*** Recorded information ***

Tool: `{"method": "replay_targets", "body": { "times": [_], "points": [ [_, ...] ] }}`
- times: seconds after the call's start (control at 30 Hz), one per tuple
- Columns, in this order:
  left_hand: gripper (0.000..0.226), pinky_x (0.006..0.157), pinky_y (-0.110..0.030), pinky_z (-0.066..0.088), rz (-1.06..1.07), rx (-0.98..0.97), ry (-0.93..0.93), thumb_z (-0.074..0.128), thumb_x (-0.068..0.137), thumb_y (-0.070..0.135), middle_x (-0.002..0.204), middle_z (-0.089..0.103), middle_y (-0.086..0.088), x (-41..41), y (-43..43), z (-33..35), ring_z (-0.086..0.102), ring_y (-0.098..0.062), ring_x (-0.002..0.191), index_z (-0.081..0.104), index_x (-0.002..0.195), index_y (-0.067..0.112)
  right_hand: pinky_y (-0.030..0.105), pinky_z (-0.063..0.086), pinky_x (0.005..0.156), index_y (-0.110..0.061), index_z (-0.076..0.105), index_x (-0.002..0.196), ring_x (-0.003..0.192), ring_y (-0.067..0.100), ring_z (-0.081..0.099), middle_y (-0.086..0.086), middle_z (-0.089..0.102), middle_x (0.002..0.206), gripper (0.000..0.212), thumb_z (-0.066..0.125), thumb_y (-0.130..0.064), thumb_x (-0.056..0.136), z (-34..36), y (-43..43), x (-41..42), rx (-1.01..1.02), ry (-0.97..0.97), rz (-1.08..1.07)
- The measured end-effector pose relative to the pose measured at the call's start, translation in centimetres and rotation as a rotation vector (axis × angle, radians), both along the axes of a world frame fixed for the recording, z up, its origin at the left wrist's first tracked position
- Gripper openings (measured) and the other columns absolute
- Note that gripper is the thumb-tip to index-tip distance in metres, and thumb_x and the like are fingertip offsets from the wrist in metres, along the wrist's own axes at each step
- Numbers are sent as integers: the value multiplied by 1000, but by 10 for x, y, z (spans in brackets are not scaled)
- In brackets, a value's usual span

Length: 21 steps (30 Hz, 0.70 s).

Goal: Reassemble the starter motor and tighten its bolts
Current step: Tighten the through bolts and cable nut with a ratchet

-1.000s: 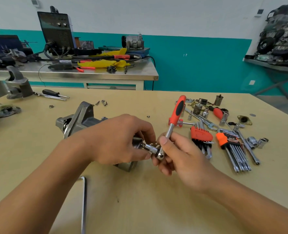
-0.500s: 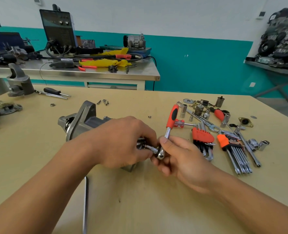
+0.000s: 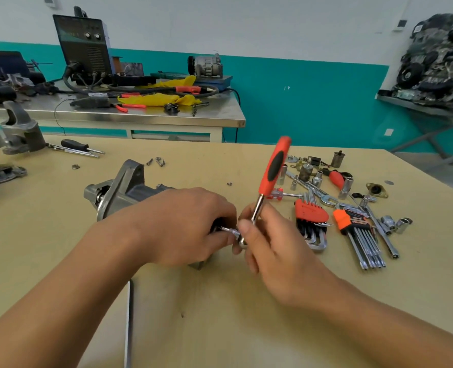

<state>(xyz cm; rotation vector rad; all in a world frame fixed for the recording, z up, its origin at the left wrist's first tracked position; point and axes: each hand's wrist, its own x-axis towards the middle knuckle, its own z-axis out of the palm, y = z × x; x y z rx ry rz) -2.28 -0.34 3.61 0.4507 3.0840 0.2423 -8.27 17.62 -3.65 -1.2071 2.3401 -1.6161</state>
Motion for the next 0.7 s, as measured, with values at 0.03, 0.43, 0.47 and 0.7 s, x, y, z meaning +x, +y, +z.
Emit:
{"method": "replay_targets", "body": {
  "times": [0.03,0.43,0.47,0.7],
  "points": [
    [19,79,-34,47,3,-26,18,50,98,48,96,60,14,1,0,0,55,-6,88,63,102,35,28,41,47,-18,53,93,47,14,52,-2,65,66,24,42,-34,107,3,-5,1,-78,-353,-3],
    [32,73,-32,45,12,-14,-65,38,97,55,86,60,12,-2,-1,1,54,-4,79,61,97,33,32,43,54,-23,54,94,56,12,52,-9,58,67,22,44,-40,103,1,8,-3,148,351,13],
    [32,74,-33,45,18,-22,-59,39,97,54,87,61,13,-2,-1,0,54,-4,80,62,99,33,28,43,52,-23,55,92,52,10,52,-9,63,67,23,43,-38,105,2,3,0,55,104,11],
    [26,72,-29,42,4,-49,-65,41,101,51,89,61,14,-3,-1,-1,55,-4,84,60,99,35,25,38,42,-10,56,94,38,16,49,3,66,61,36,38,-40,107,6,-9,1,-26,-705,33]
  ]
}}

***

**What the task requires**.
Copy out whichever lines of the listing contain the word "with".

**Solution for this problem**.
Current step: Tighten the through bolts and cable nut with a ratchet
Motion for the next 0.7 s, as measured, with values at 0.03, 0.43, 0.47 and 0.7 s, x, y, z meaning +x, +y, +z.

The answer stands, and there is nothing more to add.